Just when it seemed Dishman had run out of options, a chance encounter in 2012 with a scientist working for a now-defunct genome-testing company presented an opportunity he couldn’t refuse. He had his cancerous tissue sequenced, a process that would compare his cancer’s mutated DNA with a healthy patient’s genome. This would let doctors look for genetic mutations and other abnormalities that support cancer growth, and to use that information to devise a treatment strategy. For example, changes in certain genes could indicate that his cancer was more likely to respond to a particular drug, while other mutations might predict little benefit from a specific therapy. Once the doctors sequenced his tumor, all he had to do was wait. And wait.
Dishman says he was “literally at death’s door,” when he got the call from his doctor. It had taken seven months for a team of oncologists, computer scientists and data crunchers to analyze Dishman’s genetic data and pinpoint a drug — for pancreatic cancer — that would target the unique features of his cancer. This experimental drug homes in on the abnormal gene suspected to cause Dishman’s disease. Within three months of starting treatment, he was cancer-free and eligible for the kidney transplant that ultimately saved his life.

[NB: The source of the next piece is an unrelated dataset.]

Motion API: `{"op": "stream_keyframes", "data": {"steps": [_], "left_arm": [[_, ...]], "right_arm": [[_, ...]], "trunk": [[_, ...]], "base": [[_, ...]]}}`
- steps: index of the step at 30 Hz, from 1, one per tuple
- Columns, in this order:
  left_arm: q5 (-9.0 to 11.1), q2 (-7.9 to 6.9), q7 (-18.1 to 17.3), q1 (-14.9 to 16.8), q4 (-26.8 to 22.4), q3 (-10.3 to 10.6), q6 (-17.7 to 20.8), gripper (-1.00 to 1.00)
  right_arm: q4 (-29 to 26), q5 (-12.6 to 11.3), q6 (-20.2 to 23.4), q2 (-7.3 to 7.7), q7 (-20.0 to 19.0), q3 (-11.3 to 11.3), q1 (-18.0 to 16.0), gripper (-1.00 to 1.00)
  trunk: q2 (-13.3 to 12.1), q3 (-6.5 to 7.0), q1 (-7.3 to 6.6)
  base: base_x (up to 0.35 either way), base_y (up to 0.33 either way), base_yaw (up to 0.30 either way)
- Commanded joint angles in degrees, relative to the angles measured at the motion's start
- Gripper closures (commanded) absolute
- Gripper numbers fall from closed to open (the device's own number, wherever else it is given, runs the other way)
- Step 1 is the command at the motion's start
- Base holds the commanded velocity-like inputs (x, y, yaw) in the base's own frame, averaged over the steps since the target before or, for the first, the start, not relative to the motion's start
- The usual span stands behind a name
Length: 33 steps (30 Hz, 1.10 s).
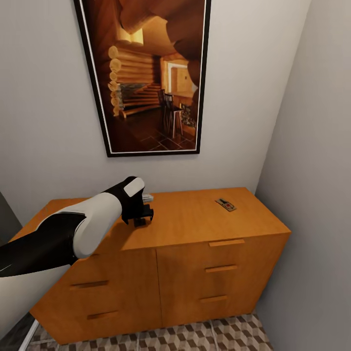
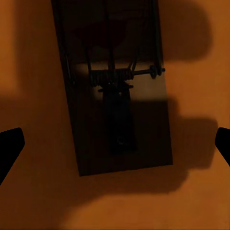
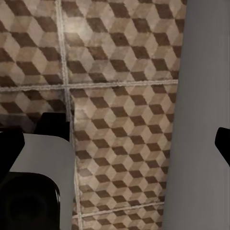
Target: Take the four mousetraps from the cabinet in the bathroom and place them on the bathroom floor. Make sure all four end up on the same floor surface, and ensure that at least two of them are either under or directly next to the same bathroom sink.
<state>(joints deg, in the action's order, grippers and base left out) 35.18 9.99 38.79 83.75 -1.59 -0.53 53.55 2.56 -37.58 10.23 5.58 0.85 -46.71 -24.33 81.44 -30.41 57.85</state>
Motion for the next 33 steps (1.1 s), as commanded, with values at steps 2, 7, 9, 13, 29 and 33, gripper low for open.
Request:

Inspired by the treatment, Dishman is now on a campaign to make this kind of tailored cancer care available to more patients. And, ironically, this individually focused approach likely hinges on the efforts of crowds.
Data-Driven Treatments
The approach is already routine for some cancer patients, such as women and men with breast cancer tumors that have high levels of a protein called HER2, or lung cancer tumors with mutations in the EGFR gene. These people can often benefit from drugs that target specific cancer-causing aberrations rather than attacking the body as a whole.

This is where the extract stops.